Assignment - Would you set down every line of the data below exactly as it reads?

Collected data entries
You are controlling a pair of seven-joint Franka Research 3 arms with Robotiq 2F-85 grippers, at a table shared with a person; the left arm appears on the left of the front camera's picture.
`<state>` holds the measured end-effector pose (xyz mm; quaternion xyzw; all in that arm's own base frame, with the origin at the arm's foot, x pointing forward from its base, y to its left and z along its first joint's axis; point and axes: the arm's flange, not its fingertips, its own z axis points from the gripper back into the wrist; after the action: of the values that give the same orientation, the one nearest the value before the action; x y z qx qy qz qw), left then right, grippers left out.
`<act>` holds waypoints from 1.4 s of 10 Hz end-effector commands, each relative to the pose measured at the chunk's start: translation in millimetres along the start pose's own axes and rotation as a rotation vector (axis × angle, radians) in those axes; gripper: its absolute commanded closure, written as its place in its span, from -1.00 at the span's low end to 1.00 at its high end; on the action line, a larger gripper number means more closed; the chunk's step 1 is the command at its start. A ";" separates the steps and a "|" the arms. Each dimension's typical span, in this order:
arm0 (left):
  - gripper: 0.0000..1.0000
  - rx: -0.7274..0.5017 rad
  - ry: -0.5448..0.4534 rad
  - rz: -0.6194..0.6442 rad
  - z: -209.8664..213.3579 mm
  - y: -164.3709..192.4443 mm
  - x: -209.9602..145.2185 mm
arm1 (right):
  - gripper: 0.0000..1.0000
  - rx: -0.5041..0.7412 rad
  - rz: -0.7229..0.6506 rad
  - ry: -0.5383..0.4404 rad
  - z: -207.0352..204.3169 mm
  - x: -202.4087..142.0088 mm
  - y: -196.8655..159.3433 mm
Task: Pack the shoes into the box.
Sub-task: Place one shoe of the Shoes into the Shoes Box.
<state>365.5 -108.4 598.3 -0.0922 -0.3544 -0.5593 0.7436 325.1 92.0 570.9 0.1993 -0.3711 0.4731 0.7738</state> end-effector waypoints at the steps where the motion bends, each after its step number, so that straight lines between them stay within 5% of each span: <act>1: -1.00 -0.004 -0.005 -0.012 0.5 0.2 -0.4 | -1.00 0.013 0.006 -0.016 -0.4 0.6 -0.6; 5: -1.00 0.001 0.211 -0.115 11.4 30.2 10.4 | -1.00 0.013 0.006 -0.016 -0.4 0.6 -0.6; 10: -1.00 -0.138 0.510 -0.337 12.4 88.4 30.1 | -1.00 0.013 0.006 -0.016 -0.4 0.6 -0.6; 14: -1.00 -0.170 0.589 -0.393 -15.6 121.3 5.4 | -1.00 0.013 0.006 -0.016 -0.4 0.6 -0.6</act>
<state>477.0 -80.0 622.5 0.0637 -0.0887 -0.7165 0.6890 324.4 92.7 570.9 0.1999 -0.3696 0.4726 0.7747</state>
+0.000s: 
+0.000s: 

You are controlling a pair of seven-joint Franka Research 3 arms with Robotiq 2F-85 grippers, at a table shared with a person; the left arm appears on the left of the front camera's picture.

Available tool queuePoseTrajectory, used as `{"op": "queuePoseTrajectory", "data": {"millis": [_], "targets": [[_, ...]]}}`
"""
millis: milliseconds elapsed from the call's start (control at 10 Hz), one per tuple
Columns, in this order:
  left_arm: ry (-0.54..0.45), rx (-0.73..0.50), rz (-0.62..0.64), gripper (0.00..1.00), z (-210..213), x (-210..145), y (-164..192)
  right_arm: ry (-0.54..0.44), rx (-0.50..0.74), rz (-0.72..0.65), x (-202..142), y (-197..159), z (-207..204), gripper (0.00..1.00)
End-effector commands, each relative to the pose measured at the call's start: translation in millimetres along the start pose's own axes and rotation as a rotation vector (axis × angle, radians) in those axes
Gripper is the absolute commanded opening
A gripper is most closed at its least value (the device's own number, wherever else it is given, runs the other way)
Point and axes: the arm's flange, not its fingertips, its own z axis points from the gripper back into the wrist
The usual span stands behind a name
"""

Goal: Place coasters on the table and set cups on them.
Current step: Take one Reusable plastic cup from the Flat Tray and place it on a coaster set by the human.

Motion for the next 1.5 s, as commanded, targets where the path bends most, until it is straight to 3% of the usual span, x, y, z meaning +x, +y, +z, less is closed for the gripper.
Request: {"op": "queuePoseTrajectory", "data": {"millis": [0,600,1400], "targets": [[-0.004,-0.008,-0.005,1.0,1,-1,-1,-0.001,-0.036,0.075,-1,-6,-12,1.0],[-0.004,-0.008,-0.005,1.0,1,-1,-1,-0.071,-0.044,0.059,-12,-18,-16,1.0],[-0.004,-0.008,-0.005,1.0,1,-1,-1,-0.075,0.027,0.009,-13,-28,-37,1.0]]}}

Task solution -
You are controlling a pair of seven-joint Franka Research 3 arms with Robotiq 2F-85 grippers, at a table shared with a person; the left arm appears on the left of the front camera's picture.
`<state>` holds the measured end-effector pose (xyz mm; quaternion xyzw; all in that arm's own base frame, with the origin at the arm's foot, x pointing forward from its base, y to its left and z along its first joint's axis; point and axes: the arm's flange, not its fingertips, its own z axis points from the gripper back into the wrist; after the action: of the values that give the same orientation, the one nearest the value before the action; x y z qx qy qz qw), left then right, grippers left out.
`<act>` holds waypoints from 1.4 s of 10 Hz end-effector commands, each relative to the pose measured at the chunk's start: translation in millimetres along the start pose's own axes and rotation as a rotation vector (axis × angle, radians) in those axes; gripper: its absolute commanded closure, written as its place in its span, from -1.00 at the span's low end to 1.00 at its high end; on the action line, a larger gripper number means more closed; the chunk's step 1 is the command at its start. A ";" separates the steps and a "|" the arms. Each dimension's typical span, in this order:
arm0 (left):
  - gripper: 0.0000..1.0000
  - rx: -0.7274..0.5017 rad
  - ry: -0.5448..0.4534 rad
  - rz: -0.6194..0.6442 rad
  - z: -209.8664..213.3579 mm
  - y: -164.3709..192.4443 mm
  - x: -209.9602..145.2185 mm
arm1 (right):
  - gripper: 0.0000..1.0000
  - rx: -0.5041..0.7412 rad
  - rz: -0.7229..0.6506 rad
  - ry: -0.5383..0.4404 rad
  - z: -207.0352..204.3169 mm
  - x: -202.4087..142.0088 mm
  - y: -196.8655..159.3433 mm
Task: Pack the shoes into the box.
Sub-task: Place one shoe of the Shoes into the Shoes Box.
<state>365.5 -108.4 598.3 -0.0922 -0.3544 -0.5593 0.7436 325.1 92.0 570.9 0.1993 -0.3711 0.4731 0.7738</state> end-effector waypoints at the steps where the motion bends, each after its step number, so that straight lines between them stay within 5% of each span: <act>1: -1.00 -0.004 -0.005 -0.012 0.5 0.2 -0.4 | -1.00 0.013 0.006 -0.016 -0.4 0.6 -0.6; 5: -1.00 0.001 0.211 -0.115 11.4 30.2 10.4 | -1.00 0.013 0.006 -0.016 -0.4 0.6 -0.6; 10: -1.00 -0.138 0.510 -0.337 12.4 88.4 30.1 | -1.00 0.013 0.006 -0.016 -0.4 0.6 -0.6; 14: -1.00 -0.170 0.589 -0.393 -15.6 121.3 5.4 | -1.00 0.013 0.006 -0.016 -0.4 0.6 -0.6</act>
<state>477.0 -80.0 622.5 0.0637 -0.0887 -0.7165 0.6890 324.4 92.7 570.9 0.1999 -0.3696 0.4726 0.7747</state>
+0.000s: 
+0.000s: 

You are controlling a pair of seven-joint Franka Research 3 arms with Robotiq 2F-85 grippers, at a table shared with a person; the left arm appears on the left of the front camera's picture.

Available tool queuePoseTrajectory, used as `{"op": "queuePoseTrajectory", "data": {"millis": [_], "targets": [[_, ...]]}}`
"""
millis: milliseconds elapsed from the call's start (control at 10 Hz), one per tuple
Columns, in this order:
  left_arm: ry (-0.54..0.45), rx (-0.73..0.50), rz (-0.62..0.64), gripper (0.00..1.00), z (-210..213), x (-210..145), y (-164..192)
  right_arm: ry (-0.54..0.44), rx (-0.50..0.74), rz (-0.72..0.65), x (-202..142), y (-197..159), z (-207..204), gripper (0.00..1.00)
End-effector commands, each relative to the pose measured at the call's start: translation in millimetres along the start pose's own axes and rotation as a rotation vector (axis × angle, radians) in those axes
Gripper is the absolute commanded opening
A gripper is most closed at its least value (the device's own number, wherever else it is given, runs the other way)
Point and axes: the arm's flange, not its fingertips, its own z axis points from the gripper back into the wrist
The usual span stands behind a name
"""

Goal: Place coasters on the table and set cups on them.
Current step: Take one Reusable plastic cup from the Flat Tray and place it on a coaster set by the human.

Motion for the next 1.5 s, as commanded, targets where the path bends most, until it is straight to 3% of the usual span, x, y, z meaning +x, +y, +z, less is closed for the gripper.
Request: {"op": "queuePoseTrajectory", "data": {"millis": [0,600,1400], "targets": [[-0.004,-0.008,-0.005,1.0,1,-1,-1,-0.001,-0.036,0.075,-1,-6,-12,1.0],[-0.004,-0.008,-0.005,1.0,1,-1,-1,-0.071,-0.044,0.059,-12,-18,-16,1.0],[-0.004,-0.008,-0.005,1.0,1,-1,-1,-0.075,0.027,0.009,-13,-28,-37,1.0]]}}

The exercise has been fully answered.